• **Exercise instructions**:
Tally up the lines below that contain the word "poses" and give the total alone.

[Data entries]
---+---
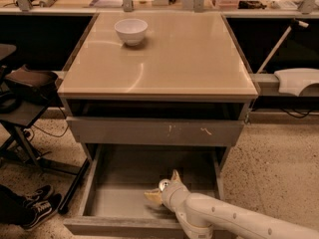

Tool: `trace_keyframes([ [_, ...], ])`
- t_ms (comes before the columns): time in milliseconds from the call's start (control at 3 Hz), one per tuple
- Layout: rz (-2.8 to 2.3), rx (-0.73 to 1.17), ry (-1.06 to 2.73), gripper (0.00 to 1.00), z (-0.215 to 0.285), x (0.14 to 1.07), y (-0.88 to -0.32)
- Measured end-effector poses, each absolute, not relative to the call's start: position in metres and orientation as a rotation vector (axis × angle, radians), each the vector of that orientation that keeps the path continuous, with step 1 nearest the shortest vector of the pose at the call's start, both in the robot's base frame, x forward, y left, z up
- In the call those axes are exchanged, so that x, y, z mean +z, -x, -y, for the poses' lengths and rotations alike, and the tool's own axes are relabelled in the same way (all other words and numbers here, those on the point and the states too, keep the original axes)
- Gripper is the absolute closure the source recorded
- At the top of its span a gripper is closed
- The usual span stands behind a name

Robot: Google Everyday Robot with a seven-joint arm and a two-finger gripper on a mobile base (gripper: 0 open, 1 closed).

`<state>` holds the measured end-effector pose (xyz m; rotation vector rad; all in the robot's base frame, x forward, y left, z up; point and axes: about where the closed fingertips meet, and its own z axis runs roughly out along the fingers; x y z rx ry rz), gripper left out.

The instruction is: Pick green can from middle drawer and place on counter

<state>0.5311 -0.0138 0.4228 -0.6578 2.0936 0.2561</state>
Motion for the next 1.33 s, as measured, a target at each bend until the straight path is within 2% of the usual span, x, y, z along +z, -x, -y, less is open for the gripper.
trace_keyframes([
  [667, -2.043, 0.248, 0.66, 0.89, 0.009, 0.447, -0.54],
  [1000, -1.923, 0.175, 0.652, 1.0, 0.014, 0.522, -0.54],
  [1333, -1.797, 0.083, 0.637, 1.0, 0.02, 0.632, -0.526],
])
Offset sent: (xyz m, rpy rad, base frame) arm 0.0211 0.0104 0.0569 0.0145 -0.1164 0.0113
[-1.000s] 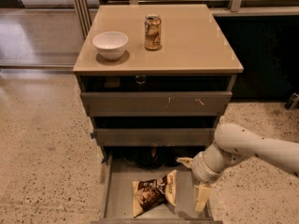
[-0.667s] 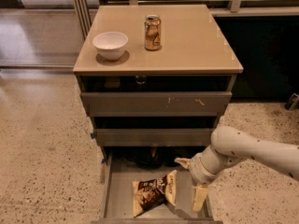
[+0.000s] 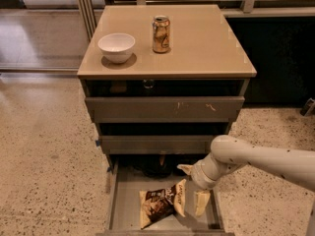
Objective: Pick brown chip bag from bottom drawer and place on counter
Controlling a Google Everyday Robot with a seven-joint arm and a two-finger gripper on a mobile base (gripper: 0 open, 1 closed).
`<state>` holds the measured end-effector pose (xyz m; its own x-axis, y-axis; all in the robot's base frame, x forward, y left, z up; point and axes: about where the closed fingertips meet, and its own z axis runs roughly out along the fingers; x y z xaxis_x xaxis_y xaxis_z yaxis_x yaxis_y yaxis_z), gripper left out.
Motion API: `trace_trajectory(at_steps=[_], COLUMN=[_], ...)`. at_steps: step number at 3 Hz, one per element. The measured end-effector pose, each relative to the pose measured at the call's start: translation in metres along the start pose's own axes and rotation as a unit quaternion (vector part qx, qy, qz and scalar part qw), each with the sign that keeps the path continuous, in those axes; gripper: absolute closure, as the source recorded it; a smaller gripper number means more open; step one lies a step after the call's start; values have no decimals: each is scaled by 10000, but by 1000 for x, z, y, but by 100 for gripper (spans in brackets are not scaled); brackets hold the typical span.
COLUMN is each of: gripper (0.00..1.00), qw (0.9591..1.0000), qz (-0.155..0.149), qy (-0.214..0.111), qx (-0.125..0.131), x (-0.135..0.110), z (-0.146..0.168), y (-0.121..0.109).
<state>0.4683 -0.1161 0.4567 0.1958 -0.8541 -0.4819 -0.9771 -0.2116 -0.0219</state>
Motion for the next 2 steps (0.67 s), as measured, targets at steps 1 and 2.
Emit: trace_trajectory(at_steps=[1,2], gripper=[0,0], qw=[10000,9999], qz=[29,41], qy=[35,-9], qx=[39,-94], x=[13,25], z=[24,53], y=[-19,-33])
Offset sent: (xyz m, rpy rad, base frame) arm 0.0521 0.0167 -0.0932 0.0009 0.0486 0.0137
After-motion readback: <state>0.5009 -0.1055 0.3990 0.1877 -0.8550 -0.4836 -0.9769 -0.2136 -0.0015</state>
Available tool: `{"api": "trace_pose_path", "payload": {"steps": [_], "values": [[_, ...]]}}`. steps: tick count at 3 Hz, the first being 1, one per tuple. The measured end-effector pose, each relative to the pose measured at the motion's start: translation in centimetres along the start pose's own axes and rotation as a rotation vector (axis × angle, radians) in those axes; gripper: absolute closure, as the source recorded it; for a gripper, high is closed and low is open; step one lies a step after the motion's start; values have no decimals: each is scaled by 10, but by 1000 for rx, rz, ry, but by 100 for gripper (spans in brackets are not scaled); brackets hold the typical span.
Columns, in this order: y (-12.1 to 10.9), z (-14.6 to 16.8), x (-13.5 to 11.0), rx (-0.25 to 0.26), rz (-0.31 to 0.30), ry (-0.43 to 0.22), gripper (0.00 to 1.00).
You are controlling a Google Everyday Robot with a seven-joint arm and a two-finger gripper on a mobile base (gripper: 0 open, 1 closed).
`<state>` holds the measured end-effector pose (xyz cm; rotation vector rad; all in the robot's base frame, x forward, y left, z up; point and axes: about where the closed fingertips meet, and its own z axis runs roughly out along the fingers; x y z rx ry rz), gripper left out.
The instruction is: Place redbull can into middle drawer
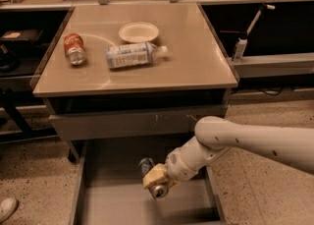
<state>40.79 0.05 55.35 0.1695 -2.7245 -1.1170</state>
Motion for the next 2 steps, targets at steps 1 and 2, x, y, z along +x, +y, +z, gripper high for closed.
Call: {"api": "trace_pose_path", "payload": {"steps": [1, 2], "values": [[-1, 3, 0, -1, 2, 6, 100], [-16, 34, -2, -17, 56, -7, 100]]}}
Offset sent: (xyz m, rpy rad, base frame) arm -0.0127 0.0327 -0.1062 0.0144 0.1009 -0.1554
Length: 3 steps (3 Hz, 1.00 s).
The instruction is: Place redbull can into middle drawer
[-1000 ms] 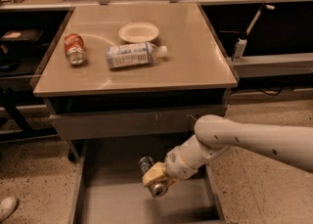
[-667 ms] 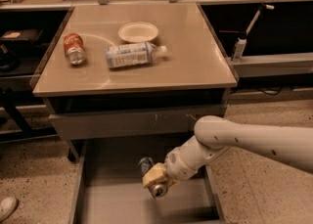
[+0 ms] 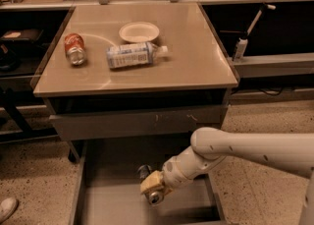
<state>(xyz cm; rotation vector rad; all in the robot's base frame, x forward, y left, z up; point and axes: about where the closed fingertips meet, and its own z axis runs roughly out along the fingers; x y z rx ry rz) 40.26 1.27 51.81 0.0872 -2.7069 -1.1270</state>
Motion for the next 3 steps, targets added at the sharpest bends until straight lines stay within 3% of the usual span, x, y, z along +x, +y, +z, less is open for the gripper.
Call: {"api": "trace_pose_path", "payload": {"steps": [2, 3], "values": [[-29, 46, -27, -5, 74, -67, 100], [-45, 70, -34, -20, 114, -66, 100]]}}
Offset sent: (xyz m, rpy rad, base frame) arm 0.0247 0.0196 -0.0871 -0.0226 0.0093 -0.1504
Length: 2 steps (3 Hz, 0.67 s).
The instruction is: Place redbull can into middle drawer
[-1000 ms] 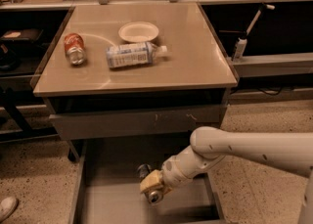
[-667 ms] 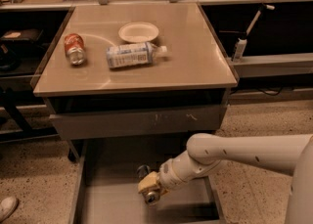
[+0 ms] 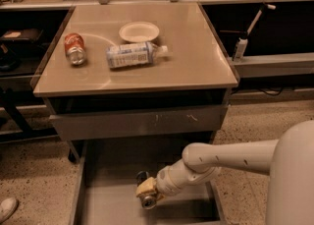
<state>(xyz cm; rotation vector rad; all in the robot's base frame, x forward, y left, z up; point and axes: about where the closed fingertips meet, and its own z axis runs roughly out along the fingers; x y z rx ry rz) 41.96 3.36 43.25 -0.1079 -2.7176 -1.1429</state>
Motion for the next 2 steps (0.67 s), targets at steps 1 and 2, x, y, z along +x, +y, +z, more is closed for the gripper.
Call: {"api": "trace_pose_path", "payload": {"steps": [1, 2], "values": [[-16, 22, -7, -8, 31, 11, 100], [-30, 39, -13, -16, 54, 19, 100]]}}
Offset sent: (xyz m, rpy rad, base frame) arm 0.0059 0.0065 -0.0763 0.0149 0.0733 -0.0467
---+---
• **Reply to the task**:
2